The Youtube recording is here. The following subjects at the respective timelines were covered by me :

0:00 — Why Talk of Entity Embeddings ?

2:45 — What Are Entity Embeddings ?

8:32 — Importance of Entity Embeddings

9:34 — Two Perspectives — Word Embeddings & Real World Tabular Data

10:15 — Word Embeddings (including references to contemporary research)

27:00 — Real World Tabular Data

34:55 — Machine Learning Library Support

39:39 — Artificial Neural Networks Applied to Taxi Destination Prediction

42:33 — Entity Embeddings of Categorical Variables

45:24 — Deep Neural Networks for YouTube Recommendations

52:30 — Industry Usage — Twitter, OpenAI, Healthcare Domain, etc.

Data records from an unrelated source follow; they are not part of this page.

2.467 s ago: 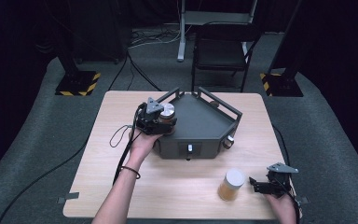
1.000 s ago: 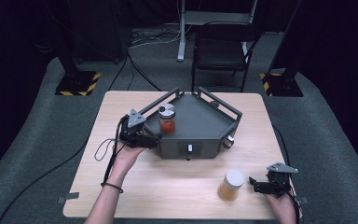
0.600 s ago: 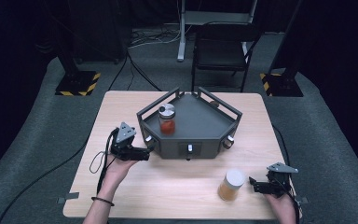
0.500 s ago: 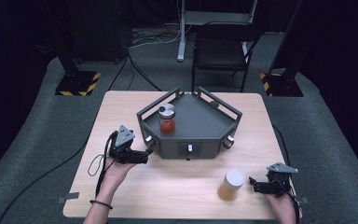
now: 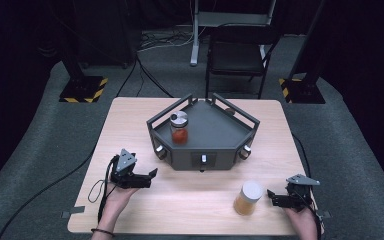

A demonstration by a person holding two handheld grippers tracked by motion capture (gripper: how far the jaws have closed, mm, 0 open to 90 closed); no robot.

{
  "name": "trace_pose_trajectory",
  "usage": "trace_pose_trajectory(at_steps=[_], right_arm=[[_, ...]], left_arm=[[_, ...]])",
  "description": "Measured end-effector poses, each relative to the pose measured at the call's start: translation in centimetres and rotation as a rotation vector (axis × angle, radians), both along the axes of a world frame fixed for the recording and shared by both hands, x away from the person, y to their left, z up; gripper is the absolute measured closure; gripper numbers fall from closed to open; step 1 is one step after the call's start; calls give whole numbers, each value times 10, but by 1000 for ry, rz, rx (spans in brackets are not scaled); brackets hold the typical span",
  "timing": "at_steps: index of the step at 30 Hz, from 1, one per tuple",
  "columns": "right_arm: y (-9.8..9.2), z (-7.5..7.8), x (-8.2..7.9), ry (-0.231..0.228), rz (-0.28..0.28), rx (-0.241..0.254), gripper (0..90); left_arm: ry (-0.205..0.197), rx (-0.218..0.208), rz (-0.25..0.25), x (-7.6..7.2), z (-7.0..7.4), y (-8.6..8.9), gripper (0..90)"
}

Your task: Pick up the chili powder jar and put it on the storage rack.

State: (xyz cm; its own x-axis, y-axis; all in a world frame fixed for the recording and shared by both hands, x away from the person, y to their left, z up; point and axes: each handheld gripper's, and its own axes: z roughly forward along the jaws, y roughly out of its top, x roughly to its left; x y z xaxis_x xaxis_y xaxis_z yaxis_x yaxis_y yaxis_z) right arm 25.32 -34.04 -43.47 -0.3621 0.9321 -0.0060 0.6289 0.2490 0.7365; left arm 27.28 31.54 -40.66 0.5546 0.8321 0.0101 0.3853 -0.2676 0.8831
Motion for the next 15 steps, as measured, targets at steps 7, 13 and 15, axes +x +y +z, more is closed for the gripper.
trace_pose_trajectory(at_steps=[7, 13, 15], right_arm=[[0, 0, -1, 0, 0, 0, 30], [0, 0, -1, 0, 0, 0, 31], [0, 0, -1, 0, 0, 0, 31]], left_arm=[[14, 17, 15, -5, -15, 4, 2], [35, 24, 21, -8, -28, 8, 2], [43, 30, 24, -8, -32, 10, 2]])
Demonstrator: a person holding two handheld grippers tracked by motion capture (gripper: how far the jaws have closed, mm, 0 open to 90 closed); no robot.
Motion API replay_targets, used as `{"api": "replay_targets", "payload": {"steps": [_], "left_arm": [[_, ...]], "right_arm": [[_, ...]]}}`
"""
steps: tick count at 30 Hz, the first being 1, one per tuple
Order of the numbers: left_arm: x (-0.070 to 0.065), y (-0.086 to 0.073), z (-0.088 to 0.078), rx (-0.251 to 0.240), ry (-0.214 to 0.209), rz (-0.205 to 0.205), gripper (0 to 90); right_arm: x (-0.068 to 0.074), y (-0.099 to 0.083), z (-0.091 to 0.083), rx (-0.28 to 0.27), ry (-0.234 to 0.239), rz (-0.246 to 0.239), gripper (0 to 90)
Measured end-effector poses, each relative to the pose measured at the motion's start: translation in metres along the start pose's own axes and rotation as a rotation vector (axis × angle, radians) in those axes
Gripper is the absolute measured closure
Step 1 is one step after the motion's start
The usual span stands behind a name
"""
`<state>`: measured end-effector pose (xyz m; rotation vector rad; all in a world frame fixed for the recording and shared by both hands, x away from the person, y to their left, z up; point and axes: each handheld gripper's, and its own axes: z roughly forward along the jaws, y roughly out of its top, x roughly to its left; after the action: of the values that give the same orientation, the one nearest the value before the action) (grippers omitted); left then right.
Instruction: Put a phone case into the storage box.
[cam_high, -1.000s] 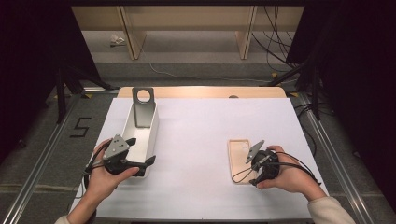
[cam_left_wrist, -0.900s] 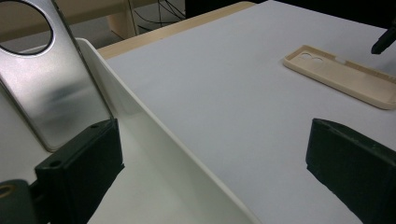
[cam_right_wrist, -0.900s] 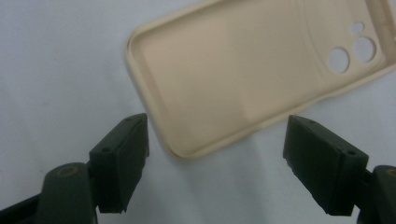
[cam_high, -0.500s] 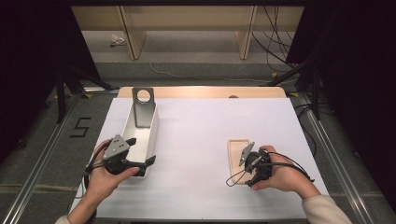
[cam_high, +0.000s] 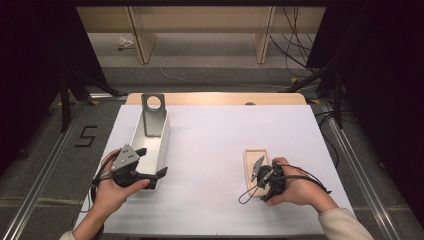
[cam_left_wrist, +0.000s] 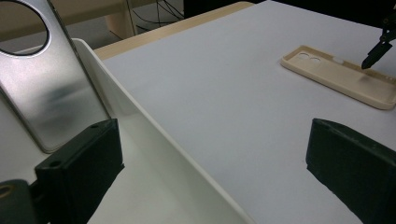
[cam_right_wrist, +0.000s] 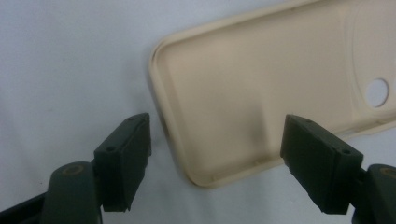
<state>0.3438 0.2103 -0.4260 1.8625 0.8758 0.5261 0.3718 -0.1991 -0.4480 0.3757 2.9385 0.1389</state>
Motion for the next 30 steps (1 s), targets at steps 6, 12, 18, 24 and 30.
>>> {"api": "replay_targets", "payload": {"steps": [6,12,18,24,30], "left_arm": [[0.0,0.0,0.0,0.0,0.0,0.0,3.3],[0.0,0.0,0.0,-0.001,0.0,0.0,3.2],[0.0,0.0,0.0,-0.001,0.0,0.0,3.2],[0.0,0.0,0.0,-0.001,-0.003,0.001,3.2],[-0.001,0.0,0.001,0.001,-0.005,0.002,3.2]], "right_arm": [[0.001,0.004,0.002,0.018,-0.007,-0.022,26.8],[0.0,0.007,0.005,0.039,-0.013,-0.038,27.5],[-0.001,0.008,0.007,0.044,-0.008,-0.046,28.8],[0.002,0.011,0.006,0.069,0.009,-0.072,39.0],[0.005,0.012,0.006,0.059,0.033,-0.113,50.9]]}}
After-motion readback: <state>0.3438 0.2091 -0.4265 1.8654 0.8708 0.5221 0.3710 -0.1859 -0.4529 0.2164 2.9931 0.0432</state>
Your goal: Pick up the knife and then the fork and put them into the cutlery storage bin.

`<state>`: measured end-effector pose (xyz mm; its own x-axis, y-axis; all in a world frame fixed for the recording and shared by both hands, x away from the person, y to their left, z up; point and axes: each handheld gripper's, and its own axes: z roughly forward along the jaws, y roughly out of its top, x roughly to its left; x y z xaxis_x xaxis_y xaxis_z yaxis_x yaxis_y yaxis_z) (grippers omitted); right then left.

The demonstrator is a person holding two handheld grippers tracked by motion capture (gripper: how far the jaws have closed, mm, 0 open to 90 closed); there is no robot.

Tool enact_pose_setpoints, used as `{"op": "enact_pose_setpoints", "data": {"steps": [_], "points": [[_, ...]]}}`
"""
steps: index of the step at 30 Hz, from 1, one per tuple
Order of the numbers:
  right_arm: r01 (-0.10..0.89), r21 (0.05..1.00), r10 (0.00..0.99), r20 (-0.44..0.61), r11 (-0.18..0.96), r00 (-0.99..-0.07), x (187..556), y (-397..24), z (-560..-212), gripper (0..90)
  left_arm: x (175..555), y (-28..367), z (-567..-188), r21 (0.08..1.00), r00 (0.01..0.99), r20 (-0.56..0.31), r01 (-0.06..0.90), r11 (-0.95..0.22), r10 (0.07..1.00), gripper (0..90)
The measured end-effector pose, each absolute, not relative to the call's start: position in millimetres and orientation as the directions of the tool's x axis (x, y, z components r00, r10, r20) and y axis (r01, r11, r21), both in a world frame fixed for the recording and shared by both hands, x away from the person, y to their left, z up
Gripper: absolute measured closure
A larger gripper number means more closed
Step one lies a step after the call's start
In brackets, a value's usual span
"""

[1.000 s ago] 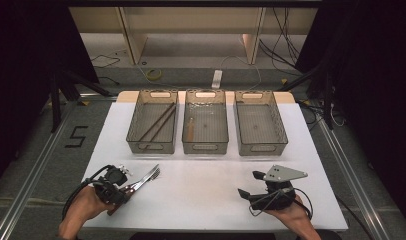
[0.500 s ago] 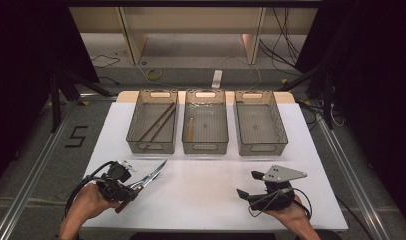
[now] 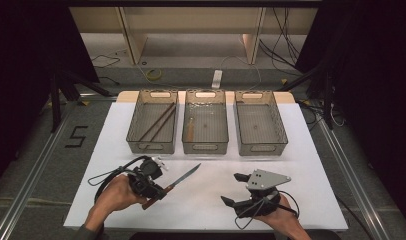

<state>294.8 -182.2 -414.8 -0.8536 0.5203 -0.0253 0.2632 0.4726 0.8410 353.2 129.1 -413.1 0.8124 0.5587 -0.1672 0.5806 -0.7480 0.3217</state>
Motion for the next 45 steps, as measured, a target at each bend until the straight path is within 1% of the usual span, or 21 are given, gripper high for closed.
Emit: {"op": "enact_pose_setpoints", "data": {"steps": [6, 10, 16, 22, 31, 36, 38, 41, 43, 44, 45], "points": [[0.189, 0.834, 0.441, -0.071, 0.518, -0.895, 289.7, -165.6, -414.2, 23.8, 355.1, 100.2, -407.2, 0.323, 0.853, -0.175, 0.521, -0.790, 0.491, 76.0], [0.141, 0.813, 0.406, -0.125, 0.565, -0.905, 288.0, -153.4, -415.6, 24.0, 355.0, 83.1, -405.0, 0.321, 0.877, -0.174, 0.481, -0.816, 0.449, 75.9], [0.056, 0.778, 0.353, -0.218, 0.625, -0.910, 285.9, -138.4, -418.1, 25.0, 357.0, 63.7, -404.5, 0.309, 0.893, -0.176, 0.449, -0.838, 0.414, 76.0], [-0.043, 0.708, 0.292, -0.345, 0.705, -0.892, 281.0, -127.9, -426.5, 26.5, 352.8, 55.2, -407.3, 0.297, 0.902, -0.198, 0.429, -0.853, 0.385, 75.9], [-0.147, 0.628, 0.219, -0.468, 0.765, -0.856, 277.2, -118.0, -434.9, 33.6, 351.4, 52.1, -407.5, 0.276, 0.904, -0.204, 0.421, -0.864, 0.375, 75.9], [-0.166, 0.603, 0.189, -0.481, 0.780, -0.856, 278.5, -114.9, -438.0, 37.1, 350.6, 47.3, -405.4, 0.271, 0.913, -0.204, 0.400, -0.876, 0.354, 75.9], [-0.191, 0.579, 0.165, -0.505, 0.793, -0.847, 278.9, -114.1, -438.4, 39.6, 351.7, 44.9, -404.5, 0.262, 0.919, -0.201, 0.384, -0.885, 0.339, 75.9], [-0.198, 0.568, 0.160, -0.517, 0.799, -0.841, 277.2, -111.4, -442.0, 43.8, 351.2, 42.0, -404.4, 0.259, 0.918, -0.200, 0.385, -0.886, 0.341, 75.9], [-0.240, 0.517, 0.107, -0.553, 0.822, -0.826, 278.7, -111.8, -442.0, 45.4, 350.9, 41.1, -403.9, 0.263, 0.923, -0.193, 0.376, -0.889, 0.334, 75.9], [-0.215, 0.545, 0.141, -0.538, 0.810, -0.831, 276.4, -109.7, -444.2, 46.4, 350.3, 40.4, -404.0, 0.264, 0.923, -0.188, 0.377, -0.888, 0.336, 75.9], [-0.221, 0.537, 0.132, -0.542, 0.814, -0.830, 276.1, -109.5, -444.5, 47.6, 349.8, 39.7, -403.9, 0.259, 0.925, -0.184, 0.372, -0.891, 0.333, 75.9]]}}
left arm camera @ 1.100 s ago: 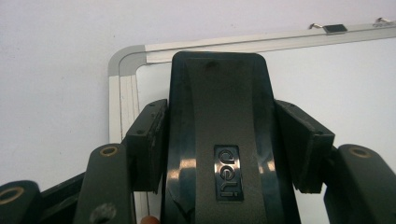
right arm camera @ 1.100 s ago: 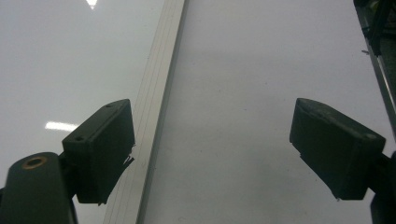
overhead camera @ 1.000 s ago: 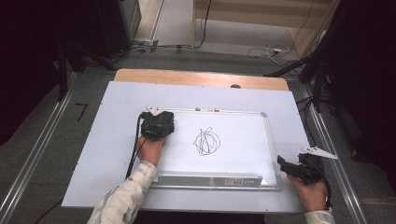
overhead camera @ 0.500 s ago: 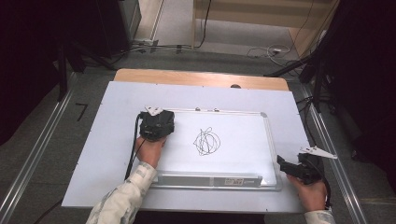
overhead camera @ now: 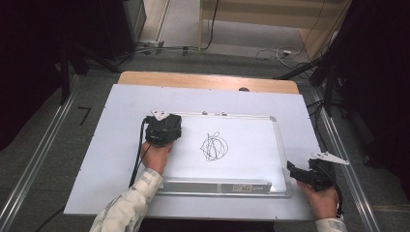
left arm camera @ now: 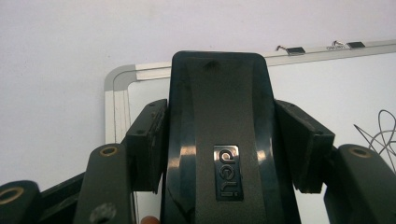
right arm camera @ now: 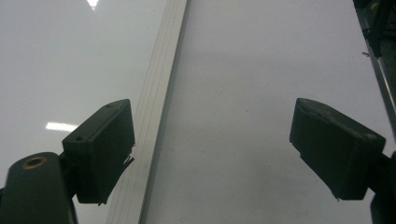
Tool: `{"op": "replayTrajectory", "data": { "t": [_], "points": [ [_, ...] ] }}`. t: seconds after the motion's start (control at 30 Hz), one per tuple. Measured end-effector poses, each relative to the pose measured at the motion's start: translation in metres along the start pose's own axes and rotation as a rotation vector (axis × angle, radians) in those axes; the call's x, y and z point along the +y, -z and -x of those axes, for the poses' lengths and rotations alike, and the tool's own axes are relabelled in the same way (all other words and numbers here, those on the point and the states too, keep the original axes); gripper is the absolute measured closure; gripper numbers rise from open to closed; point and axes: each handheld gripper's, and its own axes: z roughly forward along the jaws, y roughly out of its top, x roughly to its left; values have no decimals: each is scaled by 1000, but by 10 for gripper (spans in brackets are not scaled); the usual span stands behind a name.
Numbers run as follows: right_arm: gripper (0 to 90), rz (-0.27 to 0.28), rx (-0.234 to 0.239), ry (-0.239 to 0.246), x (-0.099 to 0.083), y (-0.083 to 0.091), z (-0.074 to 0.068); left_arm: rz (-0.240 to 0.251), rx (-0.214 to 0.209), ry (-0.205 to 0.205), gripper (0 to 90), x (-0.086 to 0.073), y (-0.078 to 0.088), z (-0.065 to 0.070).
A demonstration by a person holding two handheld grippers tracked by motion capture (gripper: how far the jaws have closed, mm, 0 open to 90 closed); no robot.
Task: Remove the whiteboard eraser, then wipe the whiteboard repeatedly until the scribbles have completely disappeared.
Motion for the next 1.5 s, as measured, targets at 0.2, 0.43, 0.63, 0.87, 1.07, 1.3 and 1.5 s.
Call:
{"op": "replayTrajectory", "data": {
  "t": [0.2,0.43,0.63,0.87,1.07,1.3,1.5],
  "points": [
    [127,0,-1,1,0,0,0,0,-6,1,399,0,1,2],
    [127,0,3,3,1,-1,-1,3,-20,0,399,1,1,8],
    [127,1,5,2,1,-1,-2,-1,-36,-10,399,1,1,19],
    [127,3,8,1,2,-1,-1,-9,-53,-20,399,-1,-1,29],
    [127,2,8,2,2,-1,-1,-25,-71,-34,399,-3,-6,43],
    [127,2,8,3,2,-1,-1,-39,-72,-54,399,-3,-12,54],
    [127,2,10,4,2,-1,-2,-51,-63,-66,399,-4,-19,68]
  ]
}}
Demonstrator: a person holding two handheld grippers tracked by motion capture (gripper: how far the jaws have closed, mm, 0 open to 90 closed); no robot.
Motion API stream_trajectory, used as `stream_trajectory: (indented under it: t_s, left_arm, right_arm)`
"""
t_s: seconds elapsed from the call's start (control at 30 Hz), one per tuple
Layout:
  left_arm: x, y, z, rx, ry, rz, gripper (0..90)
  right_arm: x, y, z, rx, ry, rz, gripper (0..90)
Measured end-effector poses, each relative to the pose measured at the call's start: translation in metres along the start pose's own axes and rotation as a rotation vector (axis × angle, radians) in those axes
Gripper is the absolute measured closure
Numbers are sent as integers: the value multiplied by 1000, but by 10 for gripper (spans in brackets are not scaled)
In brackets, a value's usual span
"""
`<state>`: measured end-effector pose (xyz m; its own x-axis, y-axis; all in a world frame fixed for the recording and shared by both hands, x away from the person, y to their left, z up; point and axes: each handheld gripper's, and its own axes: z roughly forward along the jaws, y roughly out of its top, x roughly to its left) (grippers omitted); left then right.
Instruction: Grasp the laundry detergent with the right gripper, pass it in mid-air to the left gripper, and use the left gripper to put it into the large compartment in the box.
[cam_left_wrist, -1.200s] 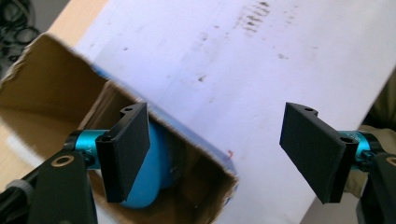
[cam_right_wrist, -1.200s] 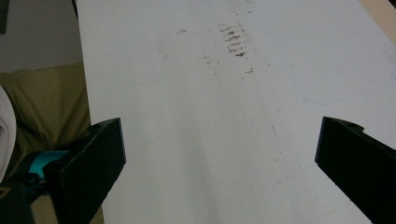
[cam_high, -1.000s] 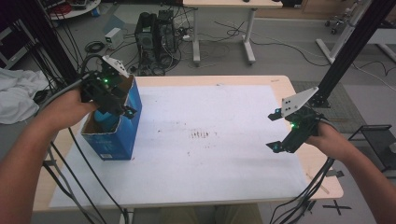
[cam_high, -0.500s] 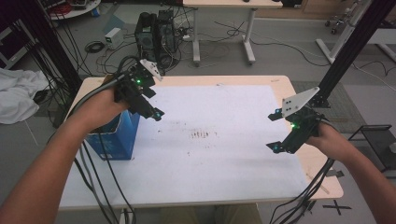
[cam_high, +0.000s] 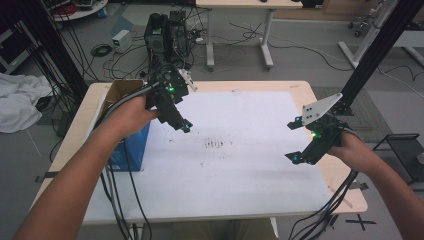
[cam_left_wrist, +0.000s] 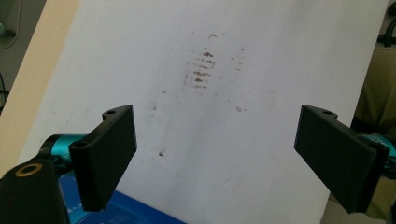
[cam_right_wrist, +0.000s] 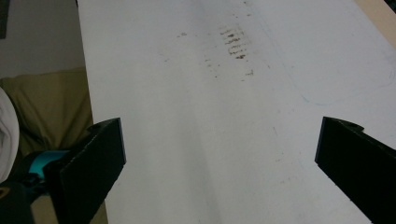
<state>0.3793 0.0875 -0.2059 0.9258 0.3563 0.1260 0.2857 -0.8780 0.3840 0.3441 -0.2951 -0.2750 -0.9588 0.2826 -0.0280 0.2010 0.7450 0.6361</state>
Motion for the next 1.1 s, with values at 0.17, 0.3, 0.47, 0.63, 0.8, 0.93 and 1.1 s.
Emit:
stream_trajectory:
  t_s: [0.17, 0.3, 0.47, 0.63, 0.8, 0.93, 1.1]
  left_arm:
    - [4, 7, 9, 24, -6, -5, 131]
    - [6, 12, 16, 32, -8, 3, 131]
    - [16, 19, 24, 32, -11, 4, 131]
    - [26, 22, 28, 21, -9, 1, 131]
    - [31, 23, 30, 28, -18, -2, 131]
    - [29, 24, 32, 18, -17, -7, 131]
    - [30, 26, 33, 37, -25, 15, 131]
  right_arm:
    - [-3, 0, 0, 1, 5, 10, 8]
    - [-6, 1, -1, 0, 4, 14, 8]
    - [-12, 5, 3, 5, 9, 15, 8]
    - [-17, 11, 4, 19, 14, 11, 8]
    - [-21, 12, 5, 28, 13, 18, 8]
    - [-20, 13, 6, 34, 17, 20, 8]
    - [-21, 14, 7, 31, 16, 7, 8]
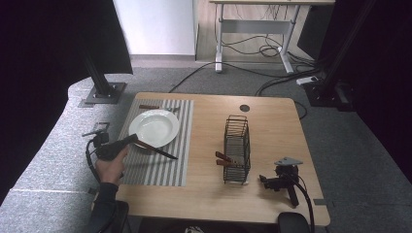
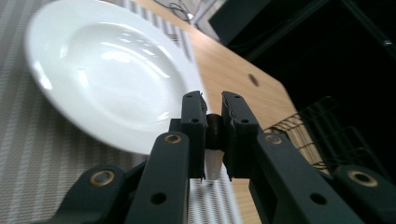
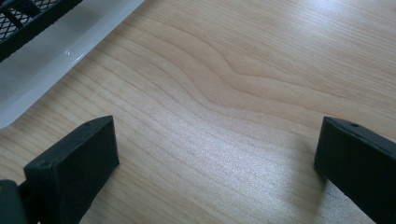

55:13 — Aricles, Summary, Call To Action

Interactions & Discussions : My talk was interspersed with many questions which I tried to answer to the best of my abilities with simple every day examples. Some of the areas where people had questions were as follows :

  • Clarity on Embeddings, initialization, update & sharing mechanisms
  • t-SNE tool to visualize Embeddings outputs to understand it’s impact
  • Understanding Embeddings usage in various organizational data types

Since Entity Embeddings is an extremely important area of applied research, I hope to clarify further on some of the questions raised in a future article.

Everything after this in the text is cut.